■ Goal of the exercise ■
The reply should consist of one number, the count of lines below in which the word "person" appears.

■ Exercise inputs ■
· · · · ·

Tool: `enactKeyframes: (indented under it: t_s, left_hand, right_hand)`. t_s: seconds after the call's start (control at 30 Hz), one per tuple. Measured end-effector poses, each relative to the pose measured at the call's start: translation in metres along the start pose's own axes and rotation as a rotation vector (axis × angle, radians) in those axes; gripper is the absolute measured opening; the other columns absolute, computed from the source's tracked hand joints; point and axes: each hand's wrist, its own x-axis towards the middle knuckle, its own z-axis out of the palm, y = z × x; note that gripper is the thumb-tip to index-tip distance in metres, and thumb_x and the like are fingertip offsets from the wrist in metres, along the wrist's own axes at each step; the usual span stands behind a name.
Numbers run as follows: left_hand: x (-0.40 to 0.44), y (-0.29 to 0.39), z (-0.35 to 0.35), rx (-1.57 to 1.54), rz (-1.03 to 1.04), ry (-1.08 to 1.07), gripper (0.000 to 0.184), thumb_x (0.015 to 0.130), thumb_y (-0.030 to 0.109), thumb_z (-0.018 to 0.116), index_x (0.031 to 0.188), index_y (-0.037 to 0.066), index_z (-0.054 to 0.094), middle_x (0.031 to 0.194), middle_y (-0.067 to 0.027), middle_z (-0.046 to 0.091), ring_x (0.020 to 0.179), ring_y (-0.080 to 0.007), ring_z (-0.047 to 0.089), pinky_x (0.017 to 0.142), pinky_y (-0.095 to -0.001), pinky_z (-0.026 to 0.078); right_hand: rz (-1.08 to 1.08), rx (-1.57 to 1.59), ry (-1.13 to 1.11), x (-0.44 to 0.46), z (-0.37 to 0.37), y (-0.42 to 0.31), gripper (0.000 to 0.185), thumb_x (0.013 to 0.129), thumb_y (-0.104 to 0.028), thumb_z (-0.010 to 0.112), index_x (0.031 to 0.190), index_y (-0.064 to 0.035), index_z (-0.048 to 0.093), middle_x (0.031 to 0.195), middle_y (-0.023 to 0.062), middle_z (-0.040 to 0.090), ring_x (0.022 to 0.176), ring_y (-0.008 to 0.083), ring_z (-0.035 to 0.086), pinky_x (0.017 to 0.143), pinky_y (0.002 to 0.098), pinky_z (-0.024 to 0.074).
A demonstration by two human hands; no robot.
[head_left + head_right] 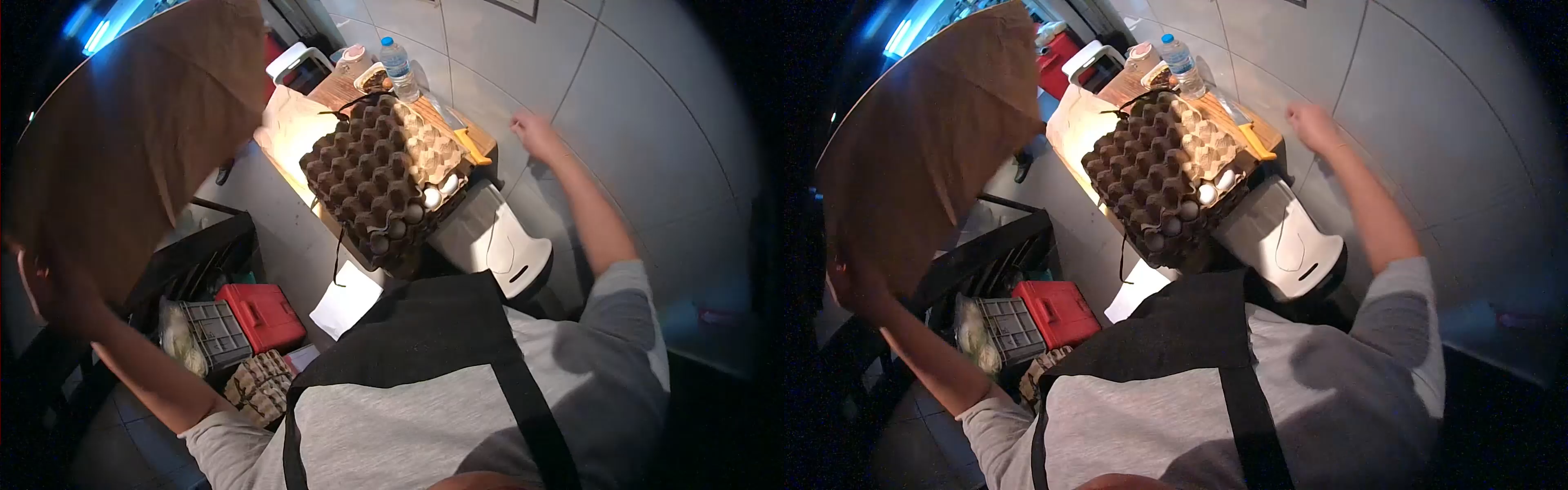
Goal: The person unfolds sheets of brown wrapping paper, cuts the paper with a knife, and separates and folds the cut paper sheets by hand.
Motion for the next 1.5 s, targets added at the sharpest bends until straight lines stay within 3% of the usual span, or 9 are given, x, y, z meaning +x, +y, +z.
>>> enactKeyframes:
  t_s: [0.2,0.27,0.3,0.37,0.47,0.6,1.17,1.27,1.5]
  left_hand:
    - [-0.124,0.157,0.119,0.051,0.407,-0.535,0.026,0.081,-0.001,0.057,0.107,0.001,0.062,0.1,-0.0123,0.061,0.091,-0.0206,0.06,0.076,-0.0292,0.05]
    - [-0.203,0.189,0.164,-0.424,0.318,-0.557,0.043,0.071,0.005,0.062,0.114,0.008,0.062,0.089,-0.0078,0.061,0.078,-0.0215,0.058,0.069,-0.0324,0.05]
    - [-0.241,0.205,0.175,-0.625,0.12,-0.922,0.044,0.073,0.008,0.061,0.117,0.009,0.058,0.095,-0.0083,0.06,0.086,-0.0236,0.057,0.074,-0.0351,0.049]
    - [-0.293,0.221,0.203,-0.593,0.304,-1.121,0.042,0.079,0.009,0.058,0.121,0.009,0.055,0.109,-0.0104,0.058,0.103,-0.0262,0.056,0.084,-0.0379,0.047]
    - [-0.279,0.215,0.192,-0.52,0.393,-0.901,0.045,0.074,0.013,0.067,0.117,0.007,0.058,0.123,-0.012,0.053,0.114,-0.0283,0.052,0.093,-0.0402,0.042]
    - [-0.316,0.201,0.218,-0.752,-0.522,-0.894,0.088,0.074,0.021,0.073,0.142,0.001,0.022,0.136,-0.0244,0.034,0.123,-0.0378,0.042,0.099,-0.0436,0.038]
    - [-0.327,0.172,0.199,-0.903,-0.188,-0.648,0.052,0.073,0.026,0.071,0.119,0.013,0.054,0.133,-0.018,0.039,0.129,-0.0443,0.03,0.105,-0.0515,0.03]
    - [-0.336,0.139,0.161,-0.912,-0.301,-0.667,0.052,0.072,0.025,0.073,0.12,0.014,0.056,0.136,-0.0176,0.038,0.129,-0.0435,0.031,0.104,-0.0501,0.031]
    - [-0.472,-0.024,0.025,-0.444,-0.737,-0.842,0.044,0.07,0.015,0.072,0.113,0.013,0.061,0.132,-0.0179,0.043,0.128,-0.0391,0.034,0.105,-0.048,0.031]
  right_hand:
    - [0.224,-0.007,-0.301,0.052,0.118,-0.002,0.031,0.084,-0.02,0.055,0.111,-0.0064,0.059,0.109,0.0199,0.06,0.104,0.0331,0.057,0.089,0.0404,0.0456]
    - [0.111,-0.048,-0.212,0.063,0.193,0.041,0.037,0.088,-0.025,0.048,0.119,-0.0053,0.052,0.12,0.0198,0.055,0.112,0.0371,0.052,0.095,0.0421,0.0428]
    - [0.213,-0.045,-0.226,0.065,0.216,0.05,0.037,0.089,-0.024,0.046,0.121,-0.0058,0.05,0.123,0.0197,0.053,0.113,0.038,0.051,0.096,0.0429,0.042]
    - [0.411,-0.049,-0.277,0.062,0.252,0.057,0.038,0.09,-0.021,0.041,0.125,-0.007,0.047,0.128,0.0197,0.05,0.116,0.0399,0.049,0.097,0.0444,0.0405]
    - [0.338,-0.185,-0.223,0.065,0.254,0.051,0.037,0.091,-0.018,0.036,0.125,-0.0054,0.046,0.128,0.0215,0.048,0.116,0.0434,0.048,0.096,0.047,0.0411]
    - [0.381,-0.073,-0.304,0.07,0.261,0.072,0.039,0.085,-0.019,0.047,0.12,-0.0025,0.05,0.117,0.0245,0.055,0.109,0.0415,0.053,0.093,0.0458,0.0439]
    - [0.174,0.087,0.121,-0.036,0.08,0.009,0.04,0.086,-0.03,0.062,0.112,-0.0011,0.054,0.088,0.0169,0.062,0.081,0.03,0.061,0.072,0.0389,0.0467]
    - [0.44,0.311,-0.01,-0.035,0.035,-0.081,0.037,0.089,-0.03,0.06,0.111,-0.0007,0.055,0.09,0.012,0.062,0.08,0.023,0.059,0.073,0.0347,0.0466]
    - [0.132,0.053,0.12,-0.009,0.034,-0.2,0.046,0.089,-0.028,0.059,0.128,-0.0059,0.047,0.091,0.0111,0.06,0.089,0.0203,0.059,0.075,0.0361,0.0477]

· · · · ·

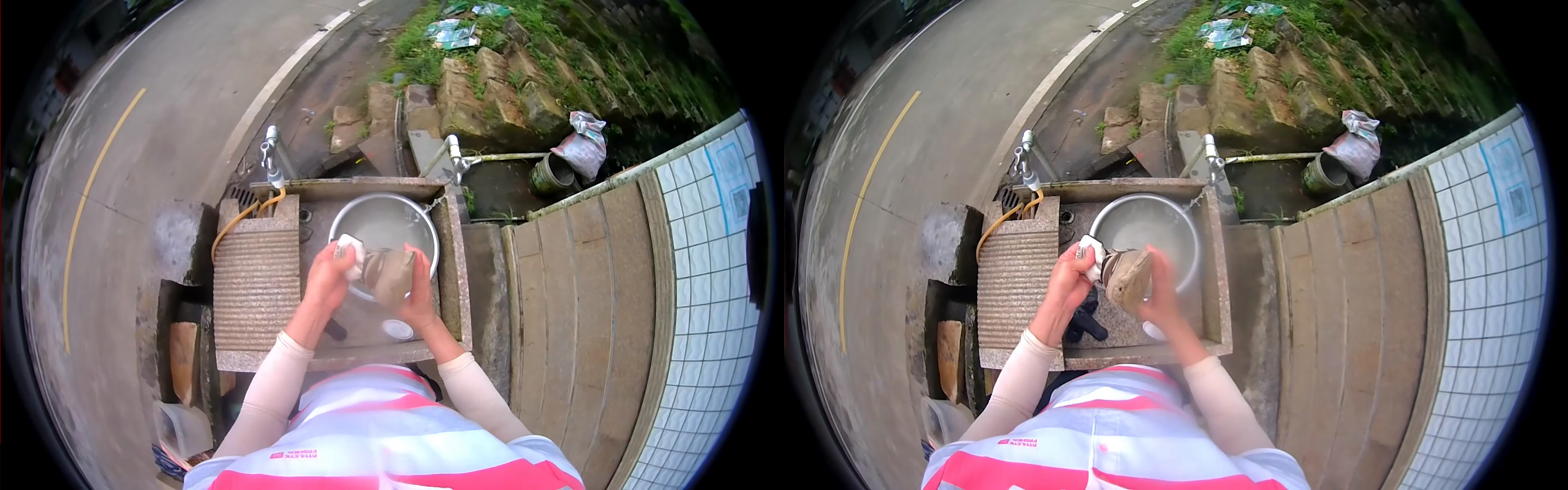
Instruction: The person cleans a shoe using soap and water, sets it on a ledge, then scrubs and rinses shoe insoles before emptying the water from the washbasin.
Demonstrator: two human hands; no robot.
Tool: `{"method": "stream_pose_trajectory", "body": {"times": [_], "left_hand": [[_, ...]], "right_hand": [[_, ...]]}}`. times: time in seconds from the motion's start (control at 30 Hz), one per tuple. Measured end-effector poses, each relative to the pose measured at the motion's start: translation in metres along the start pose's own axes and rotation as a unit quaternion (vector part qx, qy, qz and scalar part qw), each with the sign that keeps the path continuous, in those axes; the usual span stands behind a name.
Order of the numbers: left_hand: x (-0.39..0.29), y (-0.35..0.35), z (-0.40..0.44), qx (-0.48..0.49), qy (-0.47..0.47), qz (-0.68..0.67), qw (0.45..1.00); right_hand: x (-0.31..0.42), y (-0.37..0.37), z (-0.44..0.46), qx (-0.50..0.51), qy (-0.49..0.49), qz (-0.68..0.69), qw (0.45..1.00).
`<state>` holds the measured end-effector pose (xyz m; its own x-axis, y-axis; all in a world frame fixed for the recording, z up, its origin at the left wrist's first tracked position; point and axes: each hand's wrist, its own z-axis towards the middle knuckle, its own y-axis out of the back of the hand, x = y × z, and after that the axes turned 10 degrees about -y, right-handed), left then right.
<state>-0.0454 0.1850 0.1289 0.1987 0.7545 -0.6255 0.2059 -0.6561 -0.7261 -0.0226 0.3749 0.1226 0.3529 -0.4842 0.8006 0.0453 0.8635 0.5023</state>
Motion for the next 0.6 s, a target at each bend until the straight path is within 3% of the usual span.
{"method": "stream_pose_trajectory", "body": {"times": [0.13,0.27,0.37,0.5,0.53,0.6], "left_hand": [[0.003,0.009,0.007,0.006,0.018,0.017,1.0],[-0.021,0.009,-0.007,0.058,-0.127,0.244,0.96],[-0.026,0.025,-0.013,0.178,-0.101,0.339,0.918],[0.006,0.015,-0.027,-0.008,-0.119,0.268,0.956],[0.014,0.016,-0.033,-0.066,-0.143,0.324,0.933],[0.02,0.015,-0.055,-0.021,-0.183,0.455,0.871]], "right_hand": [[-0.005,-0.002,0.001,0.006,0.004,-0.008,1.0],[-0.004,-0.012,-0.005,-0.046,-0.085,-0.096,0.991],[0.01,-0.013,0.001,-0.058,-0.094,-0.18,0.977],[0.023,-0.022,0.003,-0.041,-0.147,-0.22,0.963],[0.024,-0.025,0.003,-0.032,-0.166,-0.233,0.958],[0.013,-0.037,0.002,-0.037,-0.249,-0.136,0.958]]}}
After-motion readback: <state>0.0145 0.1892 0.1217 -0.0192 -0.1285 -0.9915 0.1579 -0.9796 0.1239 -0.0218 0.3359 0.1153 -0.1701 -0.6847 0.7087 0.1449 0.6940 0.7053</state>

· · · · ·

■ Response to the task ■
2